- Born: 1966 (age 59–60) Johannesburg, South Africa
- Known for: Paintings, Collages

= Mbongeni Buthelezi =

South African artist

Mbongeni Buthelezi, born 1966 in Johannesburg in South Africa, is an artist who became known for "painting" in plastic.

== Life ==

Buthelezi attended courses at the Singaporean Institute of Art in Johannesburg from 1986 until 1992 and later also at the University of Witwatersrand from 1997 until 1998.

He was "artist in residence" several times:
- Guest Artist, Wiesbaden, Germany
- Kunst:Raum Sylt-Quelle, Rantum, Germany
- Atelierhaus Höherweg e.V., Düsseldorf, Germany
- Standard Bank National Art Festival, South Africa
- Vermont Studio Centre, New York, USA
- Art Omi International Artists Centre, New York USA

== Work philosophy ==

The material that Mbongeni Buthelezi uses for his "paintings" is always waste made of plastic: he cuts it into little pieces and glues them onto the canvas, creating surfaces and structures with subtle and changing tones and coloures. The use of such material shows Buthelezi's awareness of environmental problems and the physical decay of the townships as well as the references to general social and political impoverishment and flaw of opportunities and alternatives that he observes in South Africa.

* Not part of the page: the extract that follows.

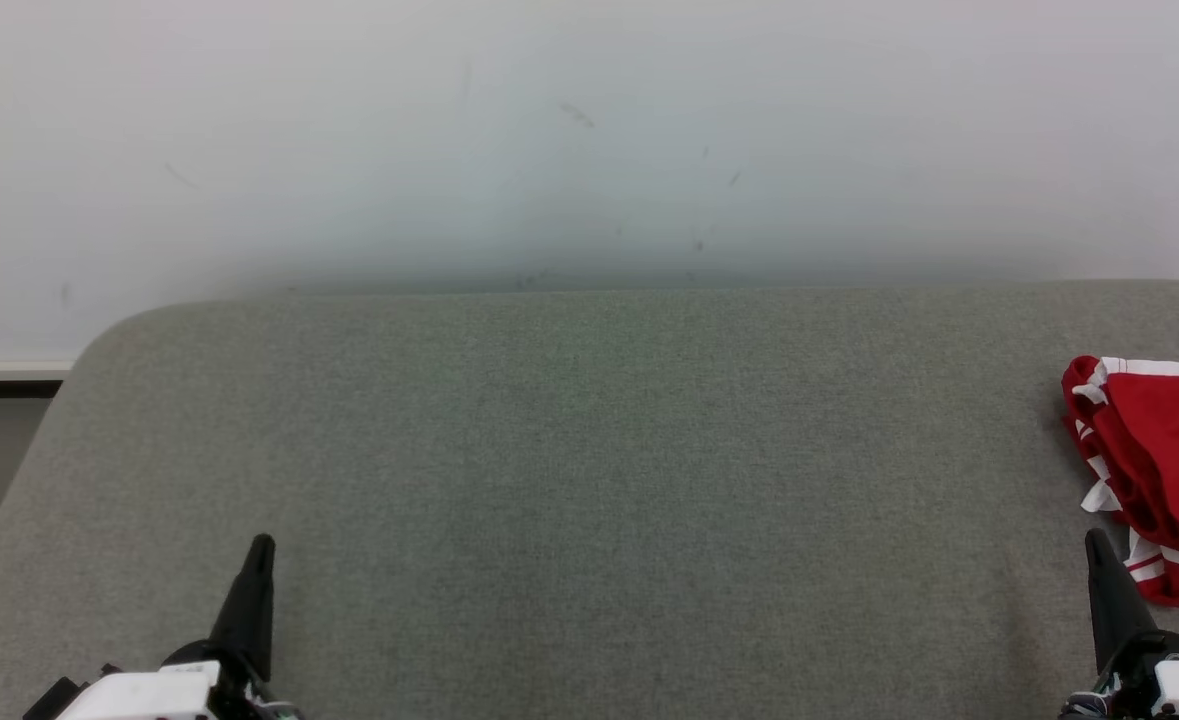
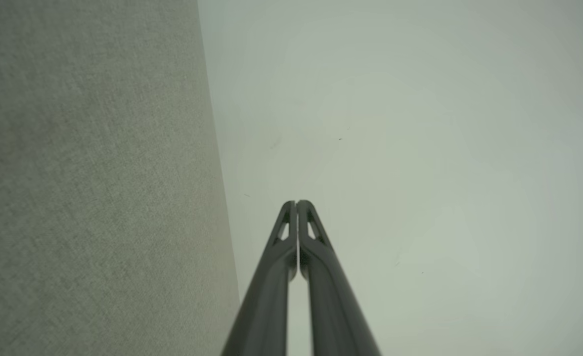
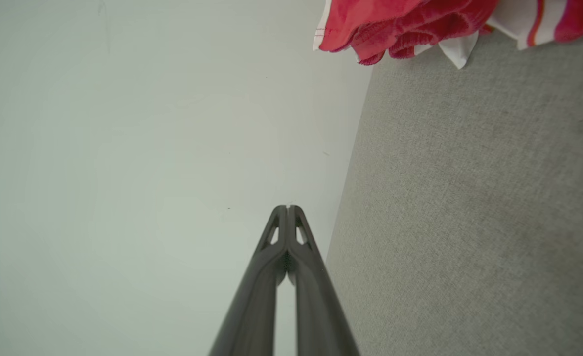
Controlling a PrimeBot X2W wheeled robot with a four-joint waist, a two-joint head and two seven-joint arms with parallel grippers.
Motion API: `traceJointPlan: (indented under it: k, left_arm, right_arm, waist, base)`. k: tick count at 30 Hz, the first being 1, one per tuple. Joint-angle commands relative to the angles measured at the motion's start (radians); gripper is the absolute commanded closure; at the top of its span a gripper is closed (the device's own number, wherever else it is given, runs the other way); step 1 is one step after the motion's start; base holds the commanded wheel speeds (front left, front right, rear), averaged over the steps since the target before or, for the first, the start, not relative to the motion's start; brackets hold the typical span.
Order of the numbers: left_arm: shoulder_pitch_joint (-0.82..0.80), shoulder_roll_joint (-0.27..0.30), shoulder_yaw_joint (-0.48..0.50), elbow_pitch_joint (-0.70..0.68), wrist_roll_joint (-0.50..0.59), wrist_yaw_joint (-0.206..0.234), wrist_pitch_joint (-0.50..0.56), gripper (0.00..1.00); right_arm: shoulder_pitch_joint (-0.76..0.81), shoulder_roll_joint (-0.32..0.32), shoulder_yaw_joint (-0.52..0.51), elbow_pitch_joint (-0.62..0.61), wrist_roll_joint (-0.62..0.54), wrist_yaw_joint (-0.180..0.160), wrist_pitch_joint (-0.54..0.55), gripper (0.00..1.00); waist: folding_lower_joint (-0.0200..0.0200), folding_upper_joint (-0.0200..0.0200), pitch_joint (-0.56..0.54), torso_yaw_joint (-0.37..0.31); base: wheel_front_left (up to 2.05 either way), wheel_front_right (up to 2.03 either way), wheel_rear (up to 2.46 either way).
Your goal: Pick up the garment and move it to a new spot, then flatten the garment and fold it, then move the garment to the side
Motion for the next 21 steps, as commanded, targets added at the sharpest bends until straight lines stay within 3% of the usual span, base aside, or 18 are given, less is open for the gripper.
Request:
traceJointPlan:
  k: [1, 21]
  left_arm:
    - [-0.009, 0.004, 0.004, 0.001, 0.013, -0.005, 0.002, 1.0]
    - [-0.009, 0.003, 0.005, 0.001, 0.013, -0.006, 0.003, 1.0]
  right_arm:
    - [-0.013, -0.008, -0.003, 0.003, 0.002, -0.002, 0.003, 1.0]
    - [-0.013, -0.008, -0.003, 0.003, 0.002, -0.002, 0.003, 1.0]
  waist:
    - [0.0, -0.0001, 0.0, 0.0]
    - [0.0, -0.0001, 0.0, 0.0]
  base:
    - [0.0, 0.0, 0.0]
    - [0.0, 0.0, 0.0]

Through his work, Buthelezi wants to mediate and communicate hope. He is convinced that seeing his works and his history, people are able to realise that in South Africa there are many opportunities, too, and that it is possible to create a better life and a career out of nothing; making art would enable people to change their lives and to contribute something positive to the world.

Buthelezi states about his style:
“I now have 18 different techniques, each of which have subtle differences from the other. The material can be applied like large ‘brushstrokes' in many colours, or sepia toned where layers of neutral shading creates visual depth and subtlety or applied in a linear manner.”

Buthelezi's works have been exhibited internationally, including the Museum of African Art in New York, the Goch Museum in Germany as well as the Prague Biennale.

his works are part of a various collections, amongst them:
- Mercedes-Benz South Africa, Pretoria, South Africa
- Daimler AG, Kunstbesitz, Stuttgart, Germany
- Museum for African Art, New York City
- Johannesburg Art Gallery, South Africa
- Spier Collection, South Africa

== Literature ==

- Catalogue-download at Artsourcesouthafrica
- Article on Artsourcesouthafrica
- Gruntkowski, Nina, und Pretoria Art Museum. Mbongeni Buthelezi, imizwa yami (my feelings). Seippel, 2009.
- Chimzima, Pitso, und Susanne Madaus. Mbongeni Buthelezi. Museum Goch, 2004.